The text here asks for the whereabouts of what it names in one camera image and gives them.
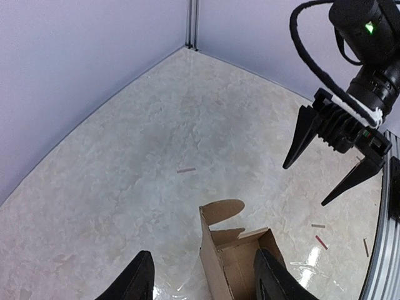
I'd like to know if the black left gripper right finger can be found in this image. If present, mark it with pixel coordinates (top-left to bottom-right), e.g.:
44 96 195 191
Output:
254 248 318 300

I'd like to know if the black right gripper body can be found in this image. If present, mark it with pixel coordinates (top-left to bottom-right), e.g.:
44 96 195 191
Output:
311 88 391 166

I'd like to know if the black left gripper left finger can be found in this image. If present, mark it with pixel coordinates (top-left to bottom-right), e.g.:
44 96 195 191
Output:
96 250 155 300

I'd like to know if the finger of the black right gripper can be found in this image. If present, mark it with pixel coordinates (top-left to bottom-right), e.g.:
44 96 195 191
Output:
321 152 384 206
282 106 322 169

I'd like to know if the brown cardboard box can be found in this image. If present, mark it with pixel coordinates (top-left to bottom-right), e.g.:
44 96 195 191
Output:
199 199 286 299

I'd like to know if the right robot arm white sleeve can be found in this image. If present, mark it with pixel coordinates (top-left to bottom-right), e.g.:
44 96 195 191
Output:
329 0 399 116

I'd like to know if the thin stick near back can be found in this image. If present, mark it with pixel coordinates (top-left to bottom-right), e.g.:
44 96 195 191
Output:
177 167 196 174

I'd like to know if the front aluminium frame rail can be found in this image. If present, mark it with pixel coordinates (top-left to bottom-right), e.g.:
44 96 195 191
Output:
359 131 399 299

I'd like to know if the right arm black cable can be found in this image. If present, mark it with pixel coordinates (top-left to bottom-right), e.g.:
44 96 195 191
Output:
289 0 383 129

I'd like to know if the right aluminium frame post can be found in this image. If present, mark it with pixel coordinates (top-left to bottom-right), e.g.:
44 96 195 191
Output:
185 0 199 51

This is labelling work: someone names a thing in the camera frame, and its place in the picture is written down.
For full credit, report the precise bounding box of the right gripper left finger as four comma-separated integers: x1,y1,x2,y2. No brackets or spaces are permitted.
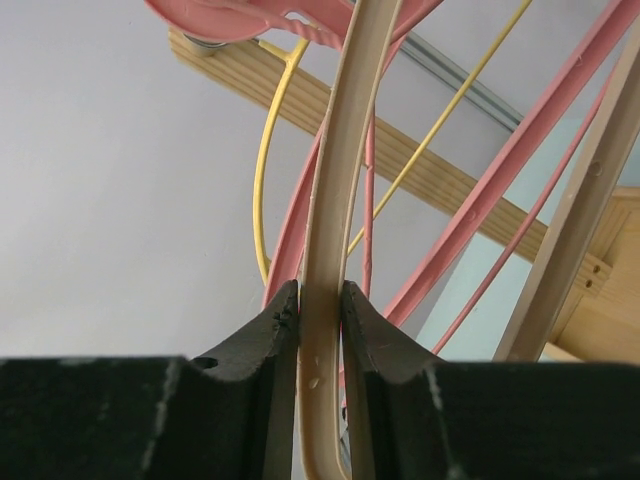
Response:
1,280,298,479

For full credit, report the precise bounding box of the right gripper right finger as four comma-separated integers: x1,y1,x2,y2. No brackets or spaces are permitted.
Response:
341,281,639,479

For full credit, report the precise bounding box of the beige plastic hanger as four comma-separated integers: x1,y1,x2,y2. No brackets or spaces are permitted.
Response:
298,1,639,479

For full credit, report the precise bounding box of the yellow plastic hanger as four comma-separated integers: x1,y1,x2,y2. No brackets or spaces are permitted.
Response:
263,1,524,290

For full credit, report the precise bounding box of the pink plastic hanger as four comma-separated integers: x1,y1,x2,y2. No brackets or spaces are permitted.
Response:
143,0,640,356

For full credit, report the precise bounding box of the wooden clothes rack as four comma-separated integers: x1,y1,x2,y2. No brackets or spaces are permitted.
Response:
167,27,640,362

WHAT IS BEING ASKED:
Which of the lines above contain "names"? Return them all.

WORKED SOLUTION:
The text here asks for the whereabouts of what it names in one camera image and gives them.
This is labelling work: someone names a thing in the camera frame, and its place in the picture is written down.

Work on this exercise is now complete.